## DESCRIPTION OF THE TASK
Go through the listing below and show each line that has the word "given".

## MATERIAL SUPPLIED
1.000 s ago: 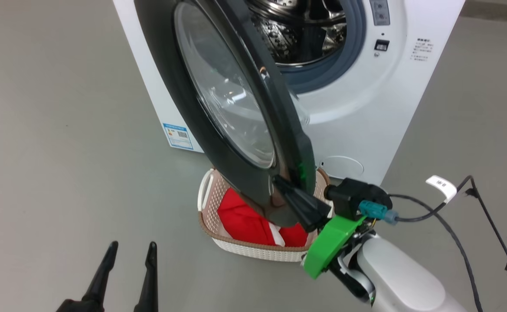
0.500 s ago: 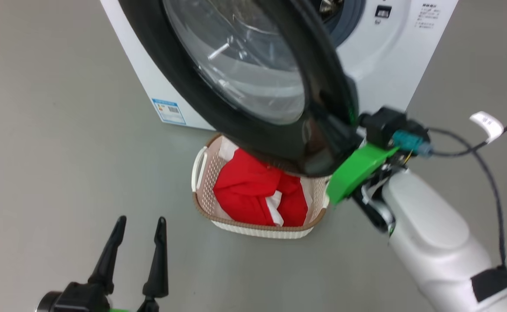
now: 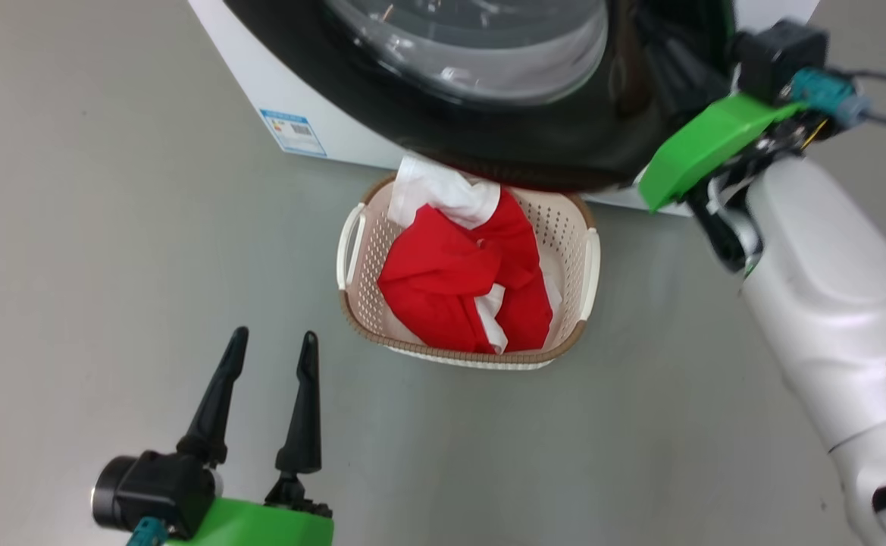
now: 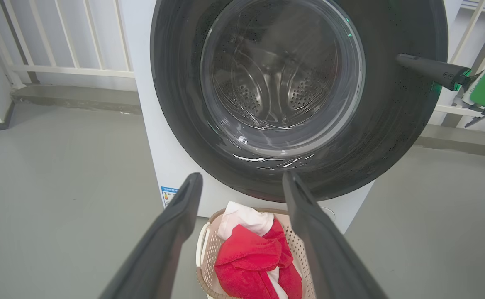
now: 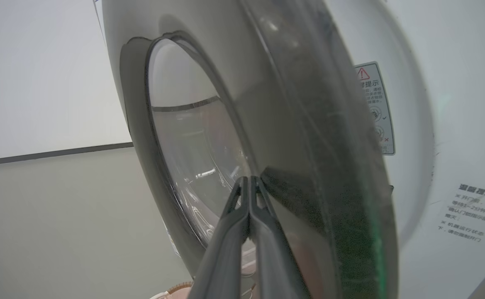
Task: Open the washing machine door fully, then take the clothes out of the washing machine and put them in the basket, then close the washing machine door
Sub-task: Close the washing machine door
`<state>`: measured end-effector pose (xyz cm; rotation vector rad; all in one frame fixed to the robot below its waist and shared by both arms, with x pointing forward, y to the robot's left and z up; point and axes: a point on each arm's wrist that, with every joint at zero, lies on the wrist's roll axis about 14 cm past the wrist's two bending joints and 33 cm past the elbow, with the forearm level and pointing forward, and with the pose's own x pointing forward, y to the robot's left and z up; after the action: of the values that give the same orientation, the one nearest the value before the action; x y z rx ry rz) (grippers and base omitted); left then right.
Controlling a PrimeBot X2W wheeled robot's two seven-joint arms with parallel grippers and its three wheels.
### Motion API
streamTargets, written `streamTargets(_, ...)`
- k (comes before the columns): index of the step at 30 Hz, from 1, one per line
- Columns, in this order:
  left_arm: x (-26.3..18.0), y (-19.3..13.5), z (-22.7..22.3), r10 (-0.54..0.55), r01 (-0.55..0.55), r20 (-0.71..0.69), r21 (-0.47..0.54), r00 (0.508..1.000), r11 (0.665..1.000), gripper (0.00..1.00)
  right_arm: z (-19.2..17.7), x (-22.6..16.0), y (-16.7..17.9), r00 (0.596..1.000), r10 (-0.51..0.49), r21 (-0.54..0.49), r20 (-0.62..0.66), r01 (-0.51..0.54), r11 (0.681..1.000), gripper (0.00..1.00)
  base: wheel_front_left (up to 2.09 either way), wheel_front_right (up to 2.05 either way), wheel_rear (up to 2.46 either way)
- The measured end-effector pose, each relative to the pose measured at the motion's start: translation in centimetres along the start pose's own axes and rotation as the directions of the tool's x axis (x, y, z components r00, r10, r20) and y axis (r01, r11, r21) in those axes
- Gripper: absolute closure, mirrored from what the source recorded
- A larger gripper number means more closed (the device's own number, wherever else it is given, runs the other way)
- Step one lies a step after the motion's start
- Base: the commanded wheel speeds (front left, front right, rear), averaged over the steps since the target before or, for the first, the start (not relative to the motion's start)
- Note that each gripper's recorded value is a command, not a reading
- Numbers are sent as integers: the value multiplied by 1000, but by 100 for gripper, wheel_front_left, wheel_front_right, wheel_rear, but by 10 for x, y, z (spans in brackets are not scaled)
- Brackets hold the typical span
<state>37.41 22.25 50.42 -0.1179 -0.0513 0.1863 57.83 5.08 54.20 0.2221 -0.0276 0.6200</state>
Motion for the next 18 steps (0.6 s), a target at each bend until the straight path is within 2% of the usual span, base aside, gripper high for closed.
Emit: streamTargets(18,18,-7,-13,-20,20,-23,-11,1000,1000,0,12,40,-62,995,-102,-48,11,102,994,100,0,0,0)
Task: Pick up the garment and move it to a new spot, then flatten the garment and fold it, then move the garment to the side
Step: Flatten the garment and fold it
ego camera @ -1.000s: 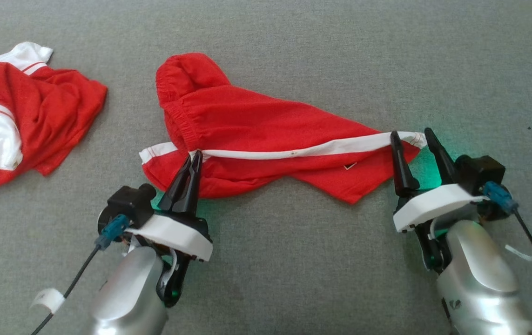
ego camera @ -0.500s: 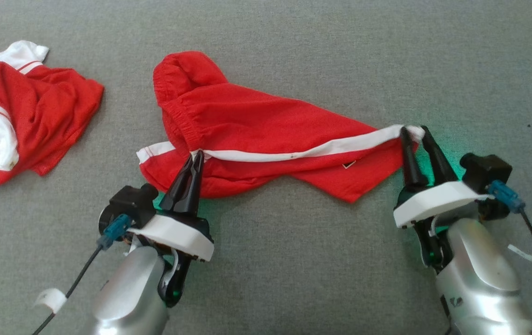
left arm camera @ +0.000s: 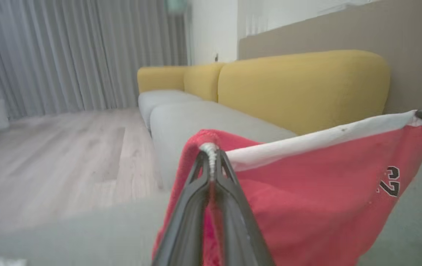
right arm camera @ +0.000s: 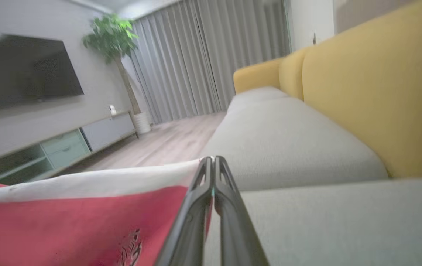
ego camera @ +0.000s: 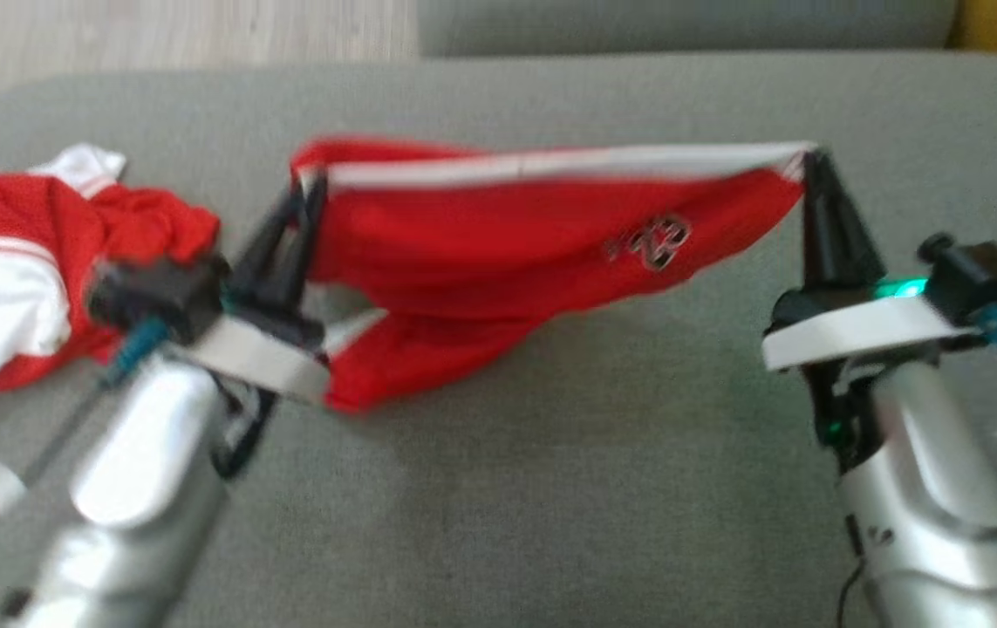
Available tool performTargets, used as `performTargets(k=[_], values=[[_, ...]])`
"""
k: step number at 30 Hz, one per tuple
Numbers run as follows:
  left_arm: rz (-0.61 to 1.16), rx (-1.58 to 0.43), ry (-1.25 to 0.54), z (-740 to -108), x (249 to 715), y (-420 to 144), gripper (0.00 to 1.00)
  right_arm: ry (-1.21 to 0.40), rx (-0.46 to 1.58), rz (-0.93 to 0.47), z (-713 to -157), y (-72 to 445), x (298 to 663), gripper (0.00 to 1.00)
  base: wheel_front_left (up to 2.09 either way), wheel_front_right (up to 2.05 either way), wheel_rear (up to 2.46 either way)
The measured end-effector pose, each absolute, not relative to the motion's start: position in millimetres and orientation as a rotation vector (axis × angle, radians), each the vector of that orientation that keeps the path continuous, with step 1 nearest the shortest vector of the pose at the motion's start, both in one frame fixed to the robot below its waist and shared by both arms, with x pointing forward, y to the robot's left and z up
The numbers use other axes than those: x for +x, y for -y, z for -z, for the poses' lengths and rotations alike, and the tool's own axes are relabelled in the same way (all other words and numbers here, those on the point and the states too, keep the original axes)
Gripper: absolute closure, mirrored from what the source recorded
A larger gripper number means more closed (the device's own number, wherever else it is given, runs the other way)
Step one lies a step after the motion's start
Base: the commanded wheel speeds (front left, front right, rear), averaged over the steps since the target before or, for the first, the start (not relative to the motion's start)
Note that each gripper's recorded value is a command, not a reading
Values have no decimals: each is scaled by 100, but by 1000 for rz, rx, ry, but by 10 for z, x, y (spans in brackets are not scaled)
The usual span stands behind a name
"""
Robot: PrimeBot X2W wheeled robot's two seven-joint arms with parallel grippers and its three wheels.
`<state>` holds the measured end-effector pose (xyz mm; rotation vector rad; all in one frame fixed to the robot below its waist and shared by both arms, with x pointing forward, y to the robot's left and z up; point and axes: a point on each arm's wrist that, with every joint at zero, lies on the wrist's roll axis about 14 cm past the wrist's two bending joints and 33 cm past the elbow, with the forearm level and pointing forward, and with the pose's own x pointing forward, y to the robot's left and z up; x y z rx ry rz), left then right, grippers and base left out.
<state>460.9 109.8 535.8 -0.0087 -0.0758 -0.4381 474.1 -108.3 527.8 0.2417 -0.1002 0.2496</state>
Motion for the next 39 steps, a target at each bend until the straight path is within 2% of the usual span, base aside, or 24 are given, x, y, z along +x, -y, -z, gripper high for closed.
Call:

## YOUR SOLUTION
- A larger gripper number means more closed (the device's own number, wherever else it is given, runs the other way)
A larger gripper number means more closed (the device's own number, wherever else it is given, runs the other way)
Motion for the next 39 steps, a target at each bend until the straight path is within 2% of the usual span, base aside, or 24 are given, x, y, z along +x, -y, -z, gripper high for closed.

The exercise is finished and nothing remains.